Task statement — Without altering anything, repeat each of the records.

── Given entries ──

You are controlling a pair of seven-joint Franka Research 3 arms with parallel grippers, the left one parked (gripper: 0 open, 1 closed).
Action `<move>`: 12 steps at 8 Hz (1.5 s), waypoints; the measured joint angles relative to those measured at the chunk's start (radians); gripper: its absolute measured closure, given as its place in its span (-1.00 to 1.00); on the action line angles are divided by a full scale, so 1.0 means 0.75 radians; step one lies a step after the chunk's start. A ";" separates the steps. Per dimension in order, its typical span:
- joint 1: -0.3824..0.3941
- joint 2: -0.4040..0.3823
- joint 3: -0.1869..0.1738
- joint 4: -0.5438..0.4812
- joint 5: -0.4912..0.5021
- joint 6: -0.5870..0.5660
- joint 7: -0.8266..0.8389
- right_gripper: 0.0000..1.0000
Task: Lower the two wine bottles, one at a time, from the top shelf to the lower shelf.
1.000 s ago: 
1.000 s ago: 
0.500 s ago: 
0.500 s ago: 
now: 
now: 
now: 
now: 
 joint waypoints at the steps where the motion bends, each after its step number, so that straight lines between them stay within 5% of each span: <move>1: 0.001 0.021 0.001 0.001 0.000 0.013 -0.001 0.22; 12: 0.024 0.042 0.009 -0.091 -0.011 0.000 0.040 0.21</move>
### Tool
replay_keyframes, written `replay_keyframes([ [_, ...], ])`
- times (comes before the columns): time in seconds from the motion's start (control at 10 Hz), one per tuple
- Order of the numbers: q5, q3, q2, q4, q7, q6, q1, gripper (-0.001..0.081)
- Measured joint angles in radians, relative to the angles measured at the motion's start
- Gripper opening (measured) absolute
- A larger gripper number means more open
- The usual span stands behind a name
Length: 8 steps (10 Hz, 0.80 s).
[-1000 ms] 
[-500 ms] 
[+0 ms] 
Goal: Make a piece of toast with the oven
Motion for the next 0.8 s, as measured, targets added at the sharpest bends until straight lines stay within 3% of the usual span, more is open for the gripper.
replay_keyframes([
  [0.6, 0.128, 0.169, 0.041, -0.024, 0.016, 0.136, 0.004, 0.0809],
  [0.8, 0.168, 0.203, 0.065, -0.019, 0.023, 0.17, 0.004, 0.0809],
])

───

Solution to this exercise —
You are controlling a pair of seven-joint Franka Research 3 arms with parallel grippers, the left one parked (gripper: 0 open, 1 closed).
Action `<move>`: 12 steps at 8 Hz (1.5 s), waypoints; the measured joint angles relative to those measured at the chunk's start (radians); gripper: its absolute measured closure, given as its place in its span (-1.00 to 1.00); on the action line angles are divided by a full scale, so 1.0 means 0.75 radians; step one lies a step after the chunk's start. A ";" separates the steps. Per dimension in order, its typical span:
- joint 1: -0.3824..0.3941
- joint 2: -0.4040..0.3823
- joint 3: -0.1869..0.1738
- joint 4: -0.5438..0.4812
- joint 5: -0.4912..0.5021
- joint 6: -0.5870..0.5660
- joint 7: -0.8266..0.8389
- right_gripper: 0.0000..1.0000
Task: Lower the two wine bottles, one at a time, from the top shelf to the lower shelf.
1.000 s ago: 
1.000 s ago: 
0.500 s ago: 
0.500 s ago: 
now: 
now: 
now: 
now: 
 joint waypoints at the steps where the motion bends, each after its step number, so that straight lines between them stay within 5% of each span: <move>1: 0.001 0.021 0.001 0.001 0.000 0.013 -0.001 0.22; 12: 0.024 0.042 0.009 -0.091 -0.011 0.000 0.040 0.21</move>
### Tool
replay_keyframes, written `replay_keyframes([ [_, ...], ])`
- times (comes before the columns): time in seconds from the motion's start (control at 10 Hz), one per tuple
- Order of the numbers: q5, q3, q2, q4, q7, q6, q1, gripper (-0.001..0.081)
- Measured joint angles in radians, relative to the angles measured at the motion's start
- Gripper opening (measured) absolute
- A larger gripper number means more open
- The usual span stands behind a name
Length: 8 steps (10 Hz, 0.80 s).
[-1000 ms] 
[-500 ms] 
[+0 ms] 
Goal: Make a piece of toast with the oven
Motion for the next 0.8 s, as measured, targets added at the sharpest bends until straight lines stay within 3% of the usual span, more is open for the gripper.
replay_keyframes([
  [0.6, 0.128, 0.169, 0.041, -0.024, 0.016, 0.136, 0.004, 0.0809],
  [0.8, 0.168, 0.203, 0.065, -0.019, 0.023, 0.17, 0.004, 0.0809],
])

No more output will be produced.